O dever cristão de exigir justiça

O dever cristão de exigir justiça

O Deus de Israel, ao longo de todo Antigo Testamento, sempre foi visto como aquele que exerce a justiça. Essa justiça, no entanto, não deve ser vista somente em seu aspecto jurídico, mas deve ser lida na perspectiva da ação libertadora de Deus diante do povo que sofre opressão[1]. A justiça de Deus, portanto, é justiça que liberta e dá vida.
Desde os tempos dos patriarcas até o período pós-exílico, o povo de Israel via em Deus aquele que demandava dele e de seus governantes que fosse efetivado o direito requerido por ele, de acordo com os preceitos que constavam na Torá e que visavam à vida do seu povo.
Os profetas são sempre mostrados na Bíblia como aqueles que, diante dos abusos de autoridade por parte dos líderes do povo, principalmente os monarcas que reinaram sobre Israel e Judá, anunciavam os delitos cometidos por aqueles que deveriam exercer a justiça. A injustiça causava a morte, enquanto a prática da justiça requerida por Deus trazia vida e vitalidade ao povo.
A leitura dos textos proféticos deixa clara essa prerrogativa de um Deus que se coloca do lado dos mais frágeis e vai contra o uso da lei em benefício daqueles e daquelas que possuíam o poder. A Torá, e mais tarde o ensinamento de Jesus ressaltam essa característica de Deus: aquele que sempre se posiciona ao lado dos que têm seus direitos feridos e são, muitas vezes, vítimas dos arbítrios dos que possuem o poder político, bem como aquele que sempre visa à libertação de seu povo das estruturas que geram a morte.
Em tempos atuais, novas estruturas de poder estão em voga. Os poderes das grandes corporações, dos sistemas bancários e das grandes mídias são aqueles que ditam as regras ao redor do mundo, exigindo que leis sejam quebradas para satisfazer os seus desejos e caprichos, bem como aumentar suas margens de lucro, ainda que para isso seja necessário acabar com a vida de milhões de pessoas.
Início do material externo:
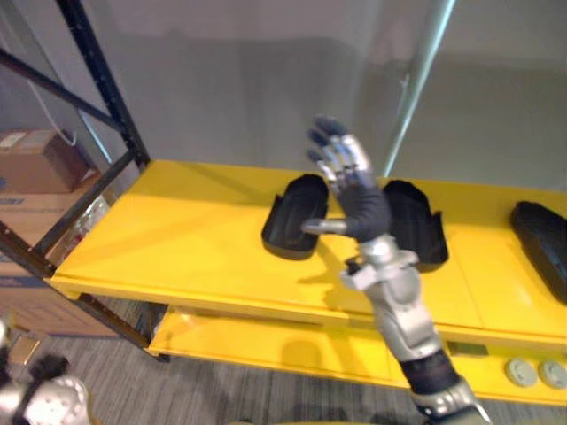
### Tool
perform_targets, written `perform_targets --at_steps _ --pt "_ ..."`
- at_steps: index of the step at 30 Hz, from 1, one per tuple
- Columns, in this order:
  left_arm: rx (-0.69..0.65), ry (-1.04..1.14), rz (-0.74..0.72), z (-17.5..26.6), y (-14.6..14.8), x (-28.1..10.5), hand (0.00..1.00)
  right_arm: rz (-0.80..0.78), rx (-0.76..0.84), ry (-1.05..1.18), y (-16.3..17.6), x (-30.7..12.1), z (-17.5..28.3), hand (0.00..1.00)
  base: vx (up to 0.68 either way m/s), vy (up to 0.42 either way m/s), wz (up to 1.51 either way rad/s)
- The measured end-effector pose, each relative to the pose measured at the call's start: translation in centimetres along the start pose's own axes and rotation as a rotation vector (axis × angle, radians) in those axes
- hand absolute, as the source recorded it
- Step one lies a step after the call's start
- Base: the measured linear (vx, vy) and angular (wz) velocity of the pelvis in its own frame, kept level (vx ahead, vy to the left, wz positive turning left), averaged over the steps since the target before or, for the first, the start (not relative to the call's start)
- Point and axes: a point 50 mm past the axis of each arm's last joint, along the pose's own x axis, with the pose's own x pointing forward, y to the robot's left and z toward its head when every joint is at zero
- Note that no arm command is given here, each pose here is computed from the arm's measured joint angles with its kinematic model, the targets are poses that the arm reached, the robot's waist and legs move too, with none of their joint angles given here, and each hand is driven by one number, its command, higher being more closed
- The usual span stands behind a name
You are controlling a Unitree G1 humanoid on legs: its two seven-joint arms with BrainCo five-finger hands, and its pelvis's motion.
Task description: Walk over and take plastic housings, then place them on the shelf
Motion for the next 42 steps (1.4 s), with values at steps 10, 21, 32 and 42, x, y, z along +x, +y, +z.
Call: perform_targets --at_steps 10,21,32,42 --pt "0.221 0.428 -0.213 -10.8 3.0 -5.5 0.0 0.184 0.164 0.189 7.2 1.3 -4.1 0.0 0.02 0.009 0.15" --pt "0.275 0.569 -0.498 -13.2 1.5 -9.1 0.0 0.479 -0.409 0.136 13.2 3.0 -4.9 0.0 0.0 -0.003 0.01" --pt "0.267 0.564 -0.572 -12.9 0.3 -8.3 0.0 0.836 -0.957 0.197 11.7 2.3 -7.5 0.0 0.0 0.0 0.01" --pt "0.29 0.561 -0.614 -12.5 -0.3 -7.0 0.0 0.672 -1.143 0.429 1.3 3.7 -6.2 0.0 0.0 0.002 -0.01"
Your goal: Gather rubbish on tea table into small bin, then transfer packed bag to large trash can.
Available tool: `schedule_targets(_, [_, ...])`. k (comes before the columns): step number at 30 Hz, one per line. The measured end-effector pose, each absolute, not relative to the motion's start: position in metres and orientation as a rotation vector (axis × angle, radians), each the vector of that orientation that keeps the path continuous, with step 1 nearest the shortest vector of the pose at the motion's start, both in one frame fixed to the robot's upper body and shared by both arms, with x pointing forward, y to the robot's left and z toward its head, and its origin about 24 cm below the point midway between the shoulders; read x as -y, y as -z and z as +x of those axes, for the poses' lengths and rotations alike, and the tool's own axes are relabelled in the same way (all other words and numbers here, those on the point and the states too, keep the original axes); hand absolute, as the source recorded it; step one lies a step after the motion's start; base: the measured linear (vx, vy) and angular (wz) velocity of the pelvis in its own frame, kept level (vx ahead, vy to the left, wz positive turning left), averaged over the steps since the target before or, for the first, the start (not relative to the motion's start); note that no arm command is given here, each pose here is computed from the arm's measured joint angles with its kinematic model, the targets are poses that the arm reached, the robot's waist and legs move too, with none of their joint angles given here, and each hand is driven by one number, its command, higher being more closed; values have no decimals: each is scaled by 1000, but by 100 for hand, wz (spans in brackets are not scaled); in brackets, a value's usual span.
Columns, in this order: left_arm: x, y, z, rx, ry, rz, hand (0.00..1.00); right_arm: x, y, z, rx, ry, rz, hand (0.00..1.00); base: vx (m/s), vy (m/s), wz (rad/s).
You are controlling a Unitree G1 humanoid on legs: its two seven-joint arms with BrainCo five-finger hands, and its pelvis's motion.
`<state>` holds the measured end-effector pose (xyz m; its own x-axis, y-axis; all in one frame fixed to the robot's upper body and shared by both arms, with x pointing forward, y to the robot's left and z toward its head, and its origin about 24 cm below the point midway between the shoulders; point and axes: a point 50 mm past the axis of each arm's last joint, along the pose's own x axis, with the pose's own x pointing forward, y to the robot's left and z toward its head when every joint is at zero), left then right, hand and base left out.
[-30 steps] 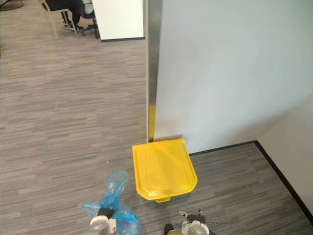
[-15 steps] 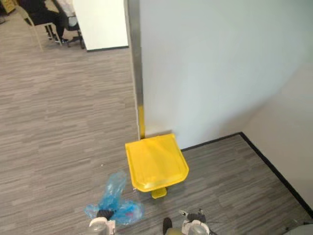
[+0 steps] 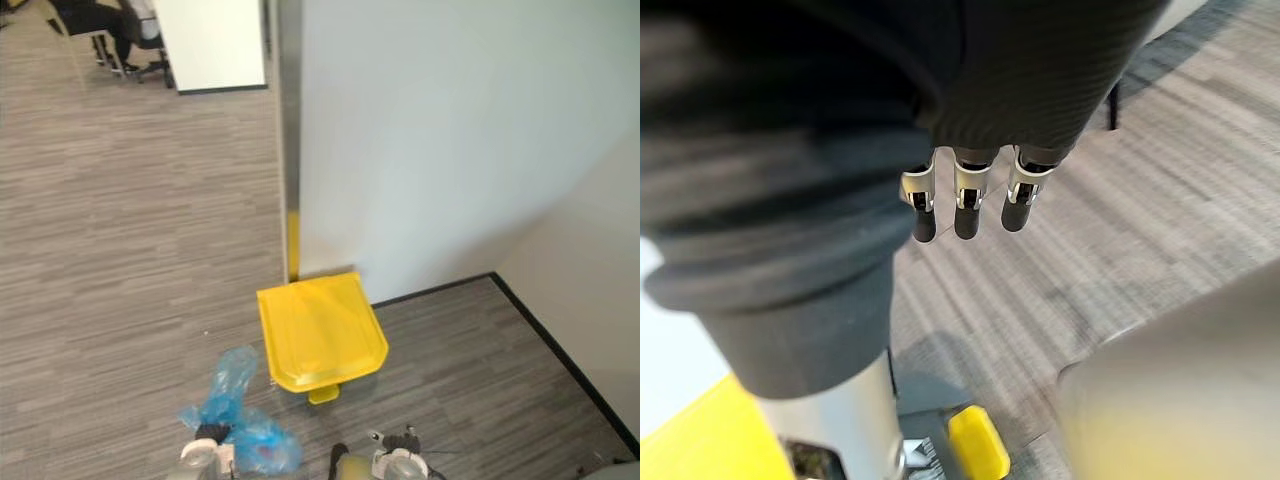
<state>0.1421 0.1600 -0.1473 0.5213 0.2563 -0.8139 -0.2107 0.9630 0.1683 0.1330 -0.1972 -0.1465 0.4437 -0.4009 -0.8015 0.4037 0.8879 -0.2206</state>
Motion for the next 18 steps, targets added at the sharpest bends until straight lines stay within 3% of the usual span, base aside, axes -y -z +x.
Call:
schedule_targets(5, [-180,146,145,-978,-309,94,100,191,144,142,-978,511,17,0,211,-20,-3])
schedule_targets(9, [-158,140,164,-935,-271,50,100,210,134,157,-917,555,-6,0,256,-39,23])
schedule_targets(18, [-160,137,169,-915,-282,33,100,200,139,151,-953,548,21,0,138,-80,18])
Casos recentes de descobertas de milhares de pessoas em trabalho escravo, confeccionando roupas e equipamentos para grandes empresas são exemplos da ganância que muitas multinacionais carregam consigo. Da mesma forma, os diversos acordos espúrios que são feitos entre essas empresas e grupos midiáticos no intuito de fazer com que o Estado seja um aliado para seus interesses corporativos. O famoso lawfare, que nada mais é que o uso de manobras jurídico-legais para alcançar certos objetivos de política externa ou de segurança nacional e que também visa à criação de impedimentos a adversários políticos com aparência de legalidade, tem se mostrado como principal arma dos ricos poderosos de nosso tempo.
Por sua vez, isso vai contra uma das bases da sociedade moderna, que é o governo republicano. Um dos pilares do republicanismo moderno é a constituição do estado de direito, ou seja, a ideia de que a lei está acima de tudo, todos e todas, garantindo, assim, que todas as pessoas sejam consideradas iguais perante a lei e tratadas sob a égide da isonomia, no intuito de que se previna a declaração de culpa e inocência por parte dos mais fortes e com mais recursos.
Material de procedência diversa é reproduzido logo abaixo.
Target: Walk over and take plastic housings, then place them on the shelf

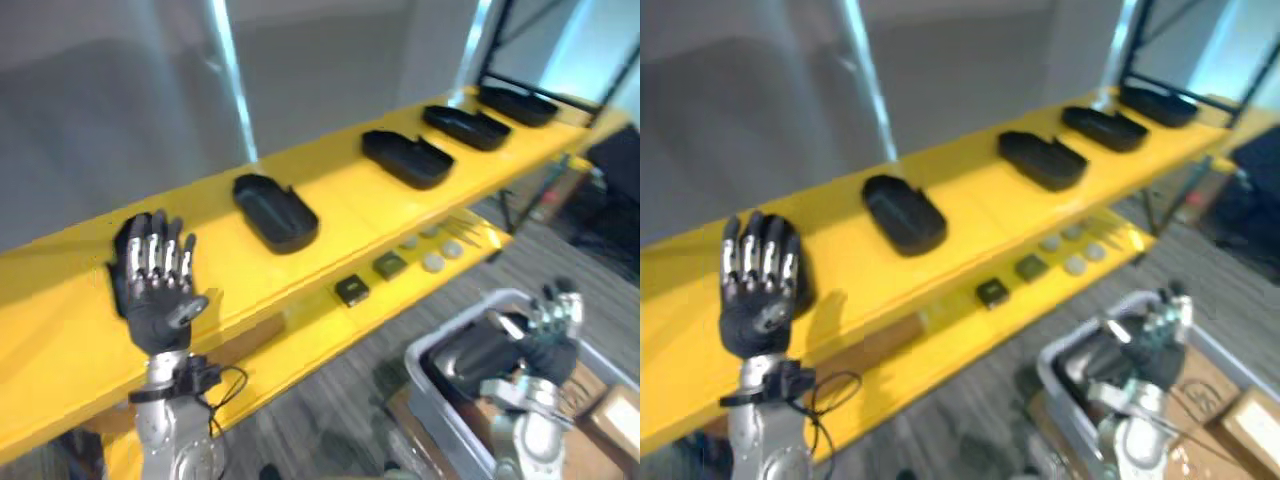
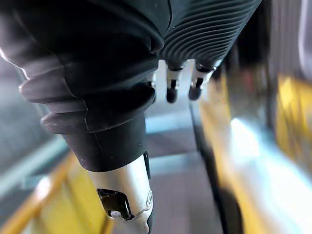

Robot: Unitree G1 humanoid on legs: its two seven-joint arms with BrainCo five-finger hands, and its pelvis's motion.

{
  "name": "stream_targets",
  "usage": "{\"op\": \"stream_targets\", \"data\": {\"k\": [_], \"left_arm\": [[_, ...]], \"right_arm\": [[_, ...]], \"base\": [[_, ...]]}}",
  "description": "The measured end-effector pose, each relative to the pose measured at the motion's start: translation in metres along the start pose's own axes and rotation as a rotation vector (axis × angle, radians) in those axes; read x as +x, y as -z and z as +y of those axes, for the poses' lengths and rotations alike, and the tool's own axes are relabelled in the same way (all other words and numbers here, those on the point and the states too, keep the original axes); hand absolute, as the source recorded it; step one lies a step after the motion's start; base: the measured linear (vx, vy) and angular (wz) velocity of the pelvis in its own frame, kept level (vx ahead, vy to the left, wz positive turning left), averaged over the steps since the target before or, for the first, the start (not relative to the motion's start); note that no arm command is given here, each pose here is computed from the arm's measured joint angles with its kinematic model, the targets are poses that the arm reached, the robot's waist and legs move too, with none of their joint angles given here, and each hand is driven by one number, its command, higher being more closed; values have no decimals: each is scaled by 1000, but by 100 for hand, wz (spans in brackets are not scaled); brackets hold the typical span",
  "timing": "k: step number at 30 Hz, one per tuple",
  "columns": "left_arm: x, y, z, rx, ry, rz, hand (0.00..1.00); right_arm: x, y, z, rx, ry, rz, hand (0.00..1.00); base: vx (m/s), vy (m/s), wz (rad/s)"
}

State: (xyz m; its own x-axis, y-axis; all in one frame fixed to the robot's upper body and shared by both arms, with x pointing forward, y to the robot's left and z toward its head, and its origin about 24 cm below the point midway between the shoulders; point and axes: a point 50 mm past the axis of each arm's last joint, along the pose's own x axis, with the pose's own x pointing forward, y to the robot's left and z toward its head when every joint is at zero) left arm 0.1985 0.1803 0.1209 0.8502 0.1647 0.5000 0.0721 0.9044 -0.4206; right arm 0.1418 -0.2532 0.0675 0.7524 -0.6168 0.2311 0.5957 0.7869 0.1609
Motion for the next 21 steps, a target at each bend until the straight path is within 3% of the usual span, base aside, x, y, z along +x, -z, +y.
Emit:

Pode parecer estranho que um teólogo fale em sua coluna a respeito do estado de direito, matéria própria das escolas de formação de advogados e juristas. Contudo, falar sobre o direito dos injustiçados é uma temática recorrente ao longo de todo o texto bíblico que, como mencionado acima, faz parte da própria consciência que o povo de Israel faz de Deus, bem como da própria revelação de Deus em Jesus Cristo, como crido no meio cristão. 
Jesus sempre se posicionou ao lado dos oprimidos, dos fracos, daqueles e daquelas que não tinham voz. Sua luta pela justiça que liberta e dá vida é uma marca de seu ministério, sendo motivo de sua morte por parte dos religiosos de seu tempo.
Diante disso, tendo em mente que o Deus cristão é sempre aquele que se coloca ao lado do mais fraco e do que sofreu injustiça, é tarefa cristã se posicionar diante dos diversos casos de corrupção do judiciário brasileiro que têm vindo à tona, trazidos pelo jornal Intercept. É tarefa cristã exigir que a justiça seja feita, que as vítimas do conluio mostrado sejam libertadas e que se volte a exercer a premissa do estado de direito no país. Da mesma forma, é tarefa cristã exigir que aqueles e aquelas que legislam sobre o país não se tornem alheios a essas revelações trazidas, antes, que prezem pelo estado de direito e exerçam a justiça.


[1] Para um aprofundamento sobre a temática da justiça no Antigo Testamento, ver SIQUEIRA, Tércio Machado. O conceito de justiça no Antigo Testamento a partir de Juízes 5.9-12. In: Revista Caminhando, n.16, jul-dez 2005.